Friday, July 31, 2009

Is BSA wronging Texas Tech?


For a few decades, the nuns of the now defunct St. Anthony’s Hospital allowed the Texas Tech School of Medicine in Amarillo to house - at no costs - its family medicine clinic in the hospital.
Tech’s free days are over with the hospital, which merged with High Plains Baptist Hospital in the mid 1990s to form Baptist St. Anthony’s Health System.
Tech’s Family and Community Medicine Clinic this week moved into new digs on the fifth floor of its School of Medicine building at 1400 S. Coulter St.

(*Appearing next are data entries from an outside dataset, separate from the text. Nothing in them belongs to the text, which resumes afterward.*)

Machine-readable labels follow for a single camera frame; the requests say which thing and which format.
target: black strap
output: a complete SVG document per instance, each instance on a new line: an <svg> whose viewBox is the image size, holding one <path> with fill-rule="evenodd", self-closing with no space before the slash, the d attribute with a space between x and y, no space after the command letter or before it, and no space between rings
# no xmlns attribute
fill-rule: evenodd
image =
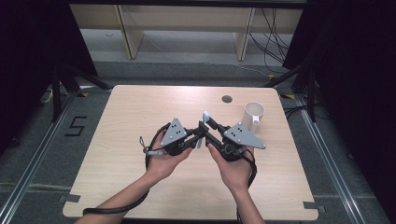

The school added a floor to the building in the past year, a project that cost the state and its taxpayers $7.7 million.
A few years ago, BSA asked the school to vacate the 30-exam room space so the hospital could use it.
Should the public be more critical of the move or see this as a proper move for the hospital?
BSA has long been criticized by some in the Amarillo medical community for not doing enough to fund health-care programs for the low-income.
Certainly, not all of Tech’s patients are low-income, but Tech physicians are some of the only ones in Amarillo who will see new Medicaid patients.
Its pediatrics department loses hundreds of thousands of dollars a year providing care to children of qualified indigents for the Amarillo Hospital District.
Providing free space to the school also saves state taxpayers money in rent and building projects.